10xTeam December 26, 2025 10 min read

Why does one programmer earn a modest salary while another, in the same field, commands a six-figure income? The difference isn’t merely about being a faster or “smarter” coder. It’s about transcending the “I can write code” phase and entering the realm of software engineering. There is a vast chasm between simply writing code and architecting robust, scalable, and efficient software systems.

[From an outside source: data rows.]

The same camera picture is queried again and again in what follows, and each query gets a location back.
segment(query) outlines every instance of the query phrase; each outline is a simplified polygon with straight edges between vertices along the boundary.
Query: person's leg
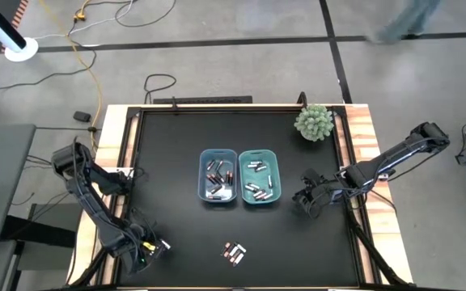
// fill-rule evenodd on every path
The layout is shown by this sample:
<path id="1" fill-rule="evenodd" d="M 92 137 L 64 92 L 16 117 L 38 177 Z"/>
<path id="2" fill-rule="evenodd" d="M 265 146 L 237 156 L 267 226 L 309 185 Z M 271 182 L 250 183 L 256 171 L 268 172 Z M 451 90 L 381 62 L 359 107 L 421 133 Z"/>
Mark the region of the person's leg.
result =
<path id="1" fill-rule="evenodd" d="M 408 33 L 419 36 L 423 33 L 427 20 L 438 7 L 440 0 L 425 0 L 429 3 L 426 9 L 418 16 L 417 21 L 409 28 Z"/>
<path id="2" fill-rule="evenodd" d="M 423 11 L 426 10 L 428 4 L 426 0 L 412 0 L 395 20 L 377 32 L 372 41 L 393 43 L 400 40 L 415 24 L 419 15 L 422 15 Z"/>

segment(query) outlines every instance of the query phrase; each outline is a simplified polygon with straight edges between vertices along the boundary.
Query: blue plastic bin
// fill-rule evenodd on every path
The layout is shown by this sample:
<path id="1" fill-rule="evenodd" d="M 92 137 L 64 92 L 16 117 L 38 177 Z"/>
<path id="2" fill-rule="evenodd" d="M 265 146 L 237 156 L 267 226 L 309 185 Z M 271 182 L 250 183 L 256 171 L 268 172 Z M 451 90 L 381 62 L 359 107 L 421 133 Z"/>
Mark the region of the blue plastic bin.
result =
<path id="1" fill-rule="evenodd" d="M 255 172 L 253 168 L 248 168 L 251 162 L 262 161 L 267 169 Z M 280 183 L 280 171 L 278 170 L 278 162 L 276 154 L 271 150 L 248 150 L 240 154 L 240 187 L 242 189 L 242 198 L 252 205 L 261 205 L 274 202 L 282 195 L 282 184 Z M 271 175 L 272 188 L 269 188 L 268 177 Z M 273 195 L 268 200 L 255 200 L 253 192 L 247 190 L 245 185 L 254 183 L 267 193 Z"/>
<path id="2" fill-rule="evenodd" d="M 208 167 L 209 163 L 215 160 L 215 164 L 212 168 L 208 171 L 206 168 Z M 220 189 L 215 194 L 211 194 L 210 191 L 216 185 L 212 184 L 207 178 L 206 175 L 215 174 L 217 165 L 220 161 L 224 161 L 222 166 L 219 169 L 220 174 L 226 178 L 226 173 L 228 171 L 233 172 L 233 184 L 230 186 L 228 184 L 224 184 L 222 189 Z M 199 160 L 199 186 L 197 189 L 197 194 L 201 199 L 210 203 L 226 203 L 234 200 L 236 198 L 236 169 L 237 169 L 237 154 L 234 150 L 204 150 L 201 153 L 201 157 Z M 208 196 L 221 196 L 224 197 L 221 200 L 211 200 Z"/>

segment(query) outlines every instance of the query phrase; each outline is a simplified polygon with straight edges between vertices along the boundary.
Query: floor
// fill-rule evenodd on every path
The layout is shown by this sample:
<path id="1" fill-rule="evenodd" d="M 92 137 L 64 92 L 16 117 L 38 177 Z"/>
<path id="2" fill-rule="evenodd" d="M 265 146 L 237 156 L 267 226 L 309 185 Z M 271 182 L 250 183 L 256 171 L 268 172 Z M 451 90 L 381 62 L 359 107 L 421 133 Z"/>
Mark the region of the floor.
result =
<path id="1" fill-rule="evenodd" d="M 83 2 L 45 1 L 66 30 Z M 331 27 L 325 25 L 321 2 L 179 0 L 156 24 L 125 28 L 109 21 L 73 36 L 83 44 L 124 45 L 96 48 L 93 70 L 104 93 L 102 116 L 108 104 L 141 103 L 145 77 L 165 73 L 174 75 L 177 84 L 154 93 L 154 98 L 252 95 L 255 103 L 293 103 L 305 91 L 311 102 L 368 103 L 382 150 L 421 122 L 436 122 L 450 135 L 451 146 L 393 182 L 392 195 L 415 282 L 466 289 L 466 166 L 454 159 L 466 124 L 466 2 L 442 1 L 427 28 L 430 37 L 424 40 L 378 46 L 361 37 L 339 38 L 336 62 L 326 36 L 364 36 L 400 13 L 406 1 L 326 0 Z M 171 5 L 172 0 L 140 0 L 122 21 L 149 21 Z M 112 18 L 116 9 L 92 6 L 87 22 Z M 37 0 L 29 2 L 19 31 L 32 37 L 59 33 Z M 242 44 L 246 39 L 264 41 Z M 49 52 L 24 63 L 12 64 L 0 54 L 0 86 L 80 68 L 66 40 L 50 37 L 39 43 Z M 165 44 L 160 48 L 152 43 Z M 91 53 L 81 54 L 90 61 Z M 156 79 L 151 85 L 167 82 Z M 73 112 L 94 113 L 96 104 L 89 74 L 51 78 L 37 86 L 0 91 L 0 124 L 83 128 L 85 124 L 72 119 Z M 75 136 L 85 144 L 90 141 L 84 131 L 40 129 L 31 153 L 48 158 Z M 399 171 L 418 161 L 414 160 Z M 35 195 L 11 212 L 26 217 L 31 203 L 45 203 L 62 191 L 61 180 L 51 171 L 27 169 L 15 203 Z M 51 288 L 62 285 L 65 276 L 66 270 L 61 270 L 24 280 L 27 289 Z"/>

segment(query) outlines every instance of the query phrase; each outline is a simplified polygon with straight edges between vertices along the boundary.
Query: desk
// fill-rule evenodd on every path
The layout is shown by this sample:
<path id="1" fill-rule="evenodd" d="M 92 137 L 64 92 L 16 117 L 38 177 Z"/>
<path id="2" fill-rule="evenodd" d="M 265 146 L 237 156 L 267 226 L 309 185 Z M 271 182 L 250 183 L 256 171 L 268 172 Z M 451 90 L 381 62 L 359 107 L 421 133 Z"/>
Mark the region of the desk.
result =
<path id="1" fill-rule="evenodd" d="M 169 108 L 171 105 L 110 105 L 108 106 L 107 114 L 104 120 L 104 127 L 100 136 L 99 150 L 96 154 L 96 163 L 102 167 L 117 167 L 120 152 L 124 150 L 124 165 L 129 166 L 131 163 L 133 144 L 135 133 L 138 126 L 138 119 L 133 118 L 130 122 L 129 136 L 122 145 L 124 136 L 124 128 L 127 117 L 128 107 L 153 107 L 153 108 Z M 180 105 L 183 107 L 192 107 L 195 105 Z M 199 105 L 203 106 L 220 106 L 220 105 Z M 264 106 L 263 104 L 236 104 L 228 106 L 249 107 L 249 106 Z M 272 107 L 289 107 L 301 106 L 300 104 L 266 104 Z M 379 155 L 379 147 L 377 144 L 375 131 L 371 121 L 370 110 L 367 105 L 353 104 L 345 105 L 345 111 L 348 120 L 350 131 L 350 141 L 354 148 L 354 157 L 359 161 L 369 160 Z M 349 151 L 346 145 L 344 131 L 341 130 L 340 119 L 336 118 L 339 142 L 341 145 L 341 156 L 345 165 L 350 164 Z M 375 190 L 391 200 L 386 183 L 377 183 Z M 103 198 L 106 205 L 110 204 L 110 197 Z M 115 214 L 121 214 L 122 200 L 117 202 Z M 384 202 L 372 195 L 369 195 L 366 203 L 368 218 L 371 226 L 372 238 L 381 255 L 386 259 L 389 265 L 394 268 L 396 273 L 406 281 L 412 281 L 409 271 L 409 265 L 405 254 L 404 245 L 400 235 L 398 221 L 393 210 Z M 74 266 L 74 275 L 71 281 L 75 281 L 82 274 L 84 269 L 89 265 L 93 255 L 100 249 L 100 244 L 97 243 L 93 247 L 95 239 L 95 226 L 91 219 L 83 213 L 80 225 L 78 227 L 78 243 L 77 243 L 77 258 Z M 367 282 L 372 282 L 372 270 L 370 260 L 364 247 L 359 243 L 361 257 L 363 261 L 363 271 Z M 114 259 L 108 257 L 104 265 L 103 284 L 112 282 L 112 266 Z"/>

Today, we’re diving into nine key terms that are becoming increasingly prevalent. You may have heard of some, while others might be completely new. But by the end of this article, you’ll have gained valuable knowledge. These concepts have gained significant traction in recent years, partly due to the rise of AI, and their importance is set to skyrocket by 2026. Mastering them will put you ahead of the curve.

Let’s begin.

1. LLM (Large Language Model)

You might think this is the most obvious starting point. We all know about LLMs, right? Yes, but let’s solidify our understanding. Large Language Models, which exploded into public consciousness with ChatGPT 3.5 in late 2022, are not new. The “3.5” itself implies a history of prior versions. LLMs have been developing for years.

However, in today’s landscape, it’s non-negotiable to understand them deeply. It’s not enough to know what they are. You need to know which models you can run locally on your machine and which are available via cloud providers like OpenAI, Anthropic, or Google.

More importantly, you must learn how to fine-tune an LLM for your specific needs. This is what companies are starting to demand and what you’ll need for your own projects. You need to take a massive, general-purpose LLM and specialize it for your use case. This involves understanding concepts like context engineering and effective prompting. This is the foundational term everyone in tech must master.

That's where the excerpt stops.